Solving Intelligence, Solving Real-world Problems
Posted by: Jacques Ludik 1 year, 1 month ago
As a smart technology entrepreneur with a machine intelligence research background and passionate about advancing the state-of-the-art in machine or artificial intelligence (AI) to help solve real-world problems, it is very encouraging and exciting to see the AI buzz in the tech industry right now, the progress made in the field to create an even stronger intelligence toolbox, and the ever increasing practical applications in all industries and enterprise functions. Machine intelligence is not only changing the way we use our computers and smartphones but the way we interact with the real world. It is also one of the key exponential technologies in the Fourth Industrial Revolution. Given how all the major technology companies are embracing machine intelligence as a core part of their business and the multitude of startups building their business on this technology, AI is clearly not a passing fad, but being pushed across the rest of the tech world too.
In this post I’m not only addressing some key topics about the current and future state of machine intelligence, but also practical steps we are taking here in Africa to not only use smart technology to solve problems, but also make a contribution towards advancing the-state-of-the-art in machine intelligence.
- Accurate Understanding of Reality with respect to Machine Intelligence
- Steering Machine Intelligence towards positive outcomes
- Advancing the state-of-the-art in Machine Intelligence
- The Machine Intelligence Landscape
- Cortex Logic in partnership with MIIA to advance the state-of-the-art and solve real-world problems in Africa
- Focus areas in advancing the state-of-the-art in Machine Intelligence
- Intelligent Virtual Assistants and Advisors
- Machine Intelligence Institute of Africa (MIIA)
Accurate Understanding of Reality with respect to the Machine Intelligence
“Truth, an accurate understanding of reality, is an essential foundation for producing good outcomes” – Ray Dalio, Bridgewater Associates
I’ve used this quote from Ray Dalio (founder of the world’s largest hedge fund, also with its own AI team) in a number of my talks on Machine Intelligence and the Fourth Industrial Revolution. We need to be realistic about what machine intelligence can do right now. That’s why I like a recent article by Andrew Ng, chief scientist at Baidu, about what AI can and can’t do right now. Understanding what AI can do and how it fits into a company’s strategy is only the beginning of the process. In today’s world of open source, the scares resources is indeed data and talent. As he correctly states, although AI is clearly transforming web search, advertising, e-commerce, finance, logistics, media, and most industries, today’s applications are predominantly using a form of supervised learning, with deep learning the most powerful, but also ‘data hungry’ technique in the machine intelligence toolbox. There are many areas of machine intelligence where breakthroughs are sorely needed. Unsupervised learning, for example, is to a large extent still a mystery – we currently only have limited forms focused on clustering and dimensionality reduction. Unsupervised learning should for example build a causal understanding of the sensory space with temporal correlations of concurrent and sequential sensory signals. Other powerful techniques include supervised recurrent neural networks (RNNs) and reinforcement learning RNNs. Having done my Ph.D. in RNNs, there is a clear need for improved supervised and unsupervised training algorithms. Going forward I expect massive RNNs on dedicated hardware to simultaneously perceive and analyze an huge number of multimodal data streams from many sources, learning to correlate all those inputs and use the extracted information in a range of commercial and non-commercial applications. Although Deep Mind has made significant progress with deep reinforcement learning (e.g. first computer program beating a top-level Go player and improvements with reinforcement learning with unsupervised auxiliary tasks), there are still so much to do in pushing the boundaries of AI, including the first serious applications of reinforcement learning RNNs to real world robots.

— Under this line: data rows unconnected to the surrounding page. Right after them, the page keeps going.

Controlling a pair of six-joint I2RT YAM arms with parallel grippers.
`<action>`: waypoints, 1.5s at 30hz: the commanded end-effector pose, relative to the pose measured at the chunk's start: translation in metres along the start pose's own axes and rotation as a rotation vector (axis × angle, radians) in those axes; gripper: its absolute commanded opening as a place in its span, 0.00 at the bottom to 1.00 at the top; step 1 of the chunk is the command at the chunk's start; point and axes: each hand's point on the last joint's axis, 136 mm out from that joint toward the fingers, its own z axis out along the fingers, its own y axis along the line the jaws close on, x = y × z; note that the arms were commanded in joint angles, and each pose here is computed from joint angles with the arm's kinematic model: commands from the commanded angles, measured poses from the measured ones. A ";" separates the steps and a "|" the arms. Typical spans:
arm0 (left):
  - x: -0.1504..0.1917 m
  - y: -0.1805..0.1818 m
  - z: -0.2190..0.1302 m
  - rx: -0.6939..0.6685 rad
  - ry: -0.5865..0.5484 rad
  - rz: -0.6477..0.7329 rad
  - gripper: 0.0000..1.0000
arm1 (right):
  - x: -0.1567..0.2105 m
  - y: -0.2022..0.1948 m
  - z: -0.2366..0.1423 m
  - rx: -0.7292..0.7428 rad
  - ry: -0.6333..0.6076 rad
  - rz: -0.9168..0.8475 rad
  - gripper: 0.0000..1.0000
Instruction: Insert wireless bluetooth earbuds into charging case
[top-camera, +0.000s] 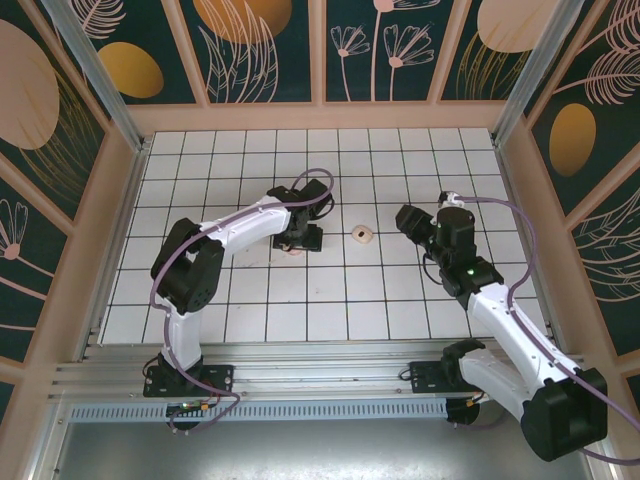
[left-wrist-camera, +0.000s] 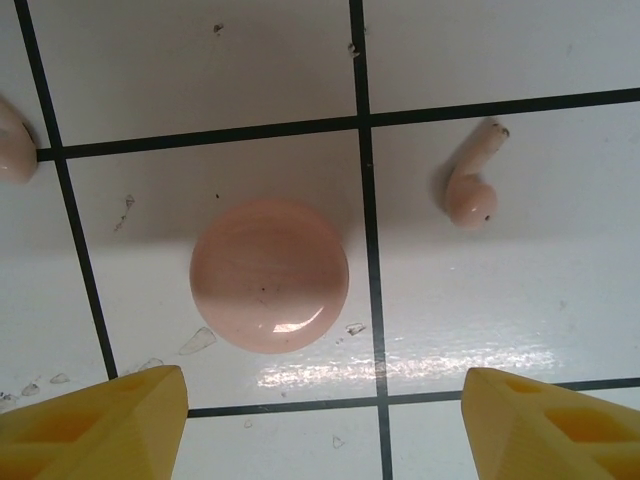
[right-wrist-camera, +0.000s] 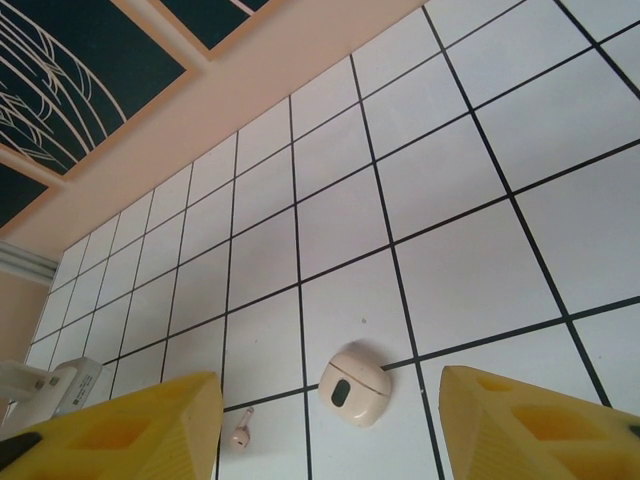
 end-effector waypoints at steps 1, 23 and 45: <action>0.005 0.014 0.015 -0.054 0.031 0.014 0.72 | -0.018 0.015 -0.004 -0.043 -0.041 0.021 0.60; -0.005 0.022 0.048 -0.041 0.067 0.009 0.66 | -0.017 0.014 -0.004 -0.039 -0.034 0.027 0.60; -0.027 0.019 -0.003 0.037 -0.099 0.033 0.46 | -0.011 0.021 0.006 -0.058 0.023 0.006 0.59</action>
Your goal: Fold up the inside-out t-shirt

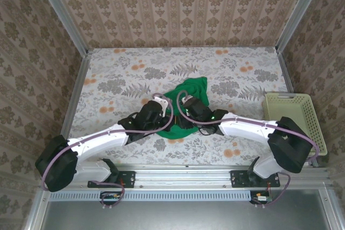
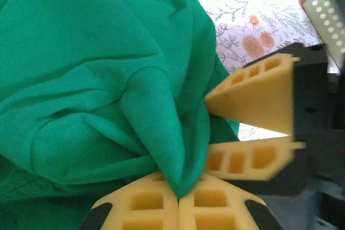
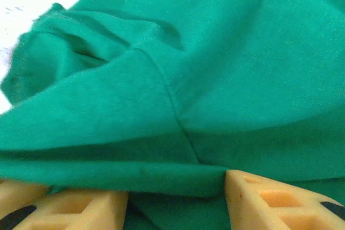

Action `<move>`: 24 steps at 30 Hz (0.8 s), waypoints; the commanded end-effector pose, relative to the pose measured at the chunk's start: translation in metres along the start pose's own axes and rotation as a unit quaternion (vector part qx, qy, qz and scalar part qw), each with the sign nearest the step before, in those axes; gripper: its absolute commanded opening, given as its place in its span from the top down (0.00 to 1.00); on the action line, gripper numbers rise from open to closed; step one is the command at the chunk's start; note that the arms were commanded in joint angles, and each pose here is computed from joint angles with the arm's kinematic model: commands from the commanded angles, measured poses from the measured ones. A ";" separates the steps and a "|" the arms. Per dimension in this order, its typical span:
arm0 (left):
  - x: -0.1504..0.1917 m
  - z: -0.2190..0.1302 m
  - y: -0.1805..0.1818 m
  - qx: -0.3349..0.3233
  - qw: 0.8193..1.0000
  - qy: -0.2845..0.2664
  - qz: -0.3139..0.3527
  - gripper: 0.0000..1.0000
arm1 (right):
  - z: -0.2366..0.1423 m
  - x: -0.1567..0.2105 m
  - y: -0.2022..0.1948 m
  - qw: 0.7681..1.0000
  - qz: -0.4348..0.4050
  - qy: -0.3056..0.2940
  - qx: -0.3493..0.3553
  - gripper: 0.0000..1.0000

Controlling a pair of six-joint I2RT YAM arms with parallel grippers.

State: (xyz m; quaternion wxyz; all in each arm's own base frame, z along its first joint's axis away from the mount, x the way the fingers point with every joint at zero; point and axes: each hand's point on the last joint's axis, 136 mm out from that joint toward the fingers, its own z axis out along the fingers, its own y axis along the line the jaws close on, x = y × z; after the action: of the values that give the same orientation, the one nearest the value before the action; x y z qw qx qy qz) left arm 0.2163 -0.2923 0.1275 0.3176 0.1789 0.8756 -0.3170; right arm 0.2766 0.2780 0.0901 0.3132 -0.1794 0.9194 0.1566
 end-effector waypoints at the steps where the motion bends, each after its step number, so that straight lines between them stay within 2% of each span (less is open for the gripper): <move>1: -0.018 -0.009 -0.026 0.054 0.998 -0.033 0.014 1.00 | 0.011 -0.008 -0.007 0.999 -0.025 -0.014 0.029 0.48; 5: -0.020 -0.009 -0.020 0.046 0.998 -0.034 0.010 1.00 | 0.017 -0.005 -0.014 0.998 -0.036 -0.008 0.051 0.52; 10: -0.019 -0.011 -0.012 0.036 0.999 -0.034 0.003 1.00 | 0.004 -0.009 -0.019 0.998 -0.027 -0.029 0.056 0.82; 13: -0.018 -0.011 0.000 0.021 0.999 -0.034 -0.007 1.00 | -0.010 -0.012 -0.019 0.998 -0.015 -0.047 0.042 0.95; 15: -0.017 -0.011 0.008 0.018 0.999 -0.033 -0.018 0.99 | -0.017 -0.009 -0.018 0.999 -0.004 -0.050 0.020 0.99; 19: -0.015 -0.010 0.015 0.025 0.999 -0.029 -0.030 0.87 | -0.028 0.000 -0.024 0.997 0.042 -0.055 -0.017 1.00; 24: -0.006 -0.012 0.033 -0.036 0.999 -0.001 -0.004 0.69 | -0.041 0.000 -0.017 0.990 0.082 -0.077 -0.088 1.00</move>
State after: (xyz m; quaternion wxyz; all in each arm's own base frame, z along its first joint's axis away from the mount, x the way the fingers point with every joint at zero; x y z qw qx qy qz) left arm 0.2320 -0.2693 0.1260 0.3229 0.1530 0.8771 -0.3208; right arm 0.2697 0.2343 0.1043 0.3554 -0.1275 0.9025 0.2072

Steering Machine Intelligence towards positive outcomes
Can we advance machine intelligence in a way that is most likely going to benefit humanity as a whole and help solve some of our most pressing real-world problems? Can we shape machine intelligence to be an extension of individual human wills and as broadly and evenly distributed as possible? If society approaches machine intelligence with an open mind, the technologies emerging from the field could profoundly transform society for the better in the coming decades. Like other technologies, AI has the potential to be used for good or criminal purposes. A robust and knowledgeable debate about how to best steer machine intelligence in ways that enrich our lives and our society is an urgent and vital need. It is incumbent on all of us to make sure we are building a world in which every individual has an opportunity to thrive.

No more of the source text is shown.